Even with 100 threads started, the utilization is only about 170%, still less than two cores.

But rewriting the same dead loop in C, C++ or Java, it's straightforward to run all the cores full, up to 400% on 4 cores and 800% on 8 cores, so why can't Python?

Because Python's threads are real threads, but the interpreter executes the code with a GIL lock: Global Interpreter Lock. Before any Python thread executes, it must first obtain the GIL lock, and then, for every 100 byte-codes executed, the interpreter automatically releases the GIL lock to give other threads a chance to execute. This GIL global lock actually puts all the thread execution code on the lock, so multi-threading in Python can only be executed alternately, even if 100 threads running on 100-core CPU, can only be used to 1 core.

GIL is a historical legacy of Python's interpreter design, and usually the interpreter we use is the official implementation of CPython, to really take advantage of multicore unless we rewrite an interpreter without GIL.

So, in Python, it is possible to use multithreading, but don't expect to be able to effectively utilize multiple cores. If you must utilize multiple cores through multithreading, it can only be done through C extensions, but that loses the simplicity of Python.
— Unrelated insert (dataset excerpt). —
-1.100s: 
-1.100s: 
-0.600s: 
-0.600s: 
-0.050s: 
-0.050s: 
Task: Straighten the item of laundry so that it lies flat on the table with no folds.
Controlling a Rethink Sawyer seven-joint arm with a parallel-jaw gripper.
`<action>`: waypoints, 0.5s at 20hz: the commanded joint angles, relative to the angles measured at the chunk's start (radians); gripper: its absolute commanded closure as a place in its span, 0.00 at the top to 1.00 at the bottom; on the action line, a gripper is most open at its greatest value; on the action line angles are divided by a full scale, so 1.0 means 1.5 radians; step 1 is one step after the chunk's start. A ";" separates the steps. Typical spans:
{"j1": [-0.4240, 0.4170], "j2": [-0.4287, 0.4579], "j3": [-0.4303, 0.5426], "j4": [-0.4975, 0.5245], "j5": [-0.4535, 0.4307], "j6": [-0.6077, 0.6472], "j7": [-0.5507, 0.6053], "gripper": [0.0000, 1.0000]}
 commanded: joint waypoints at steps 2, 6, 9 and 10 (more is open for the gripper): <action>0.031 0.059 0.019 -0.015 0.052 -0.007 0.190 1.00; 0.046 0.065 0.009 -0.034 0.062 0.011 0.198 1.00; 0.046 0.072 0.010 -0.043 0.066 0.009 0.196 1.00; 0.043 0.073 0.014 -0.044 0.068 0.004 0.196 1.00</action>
However, there is no need to worry too much, Python can implement multicore tasks through multiple processes although it cannot utilize multiple threads. Multiple Python processes have their own independent GIL locks and do not affect each other.
wrap-up

Multi-threaded programming, with its complex model, is prone to conflict and must be isolated by locks, while, at the same time, being careful about deadlocks.

The Python interpreter, due to its design with GIL global locks, makes it impossible to utilize multiple cores for multiple threads. Multithreaded concurrency is a beautiful dream in Python.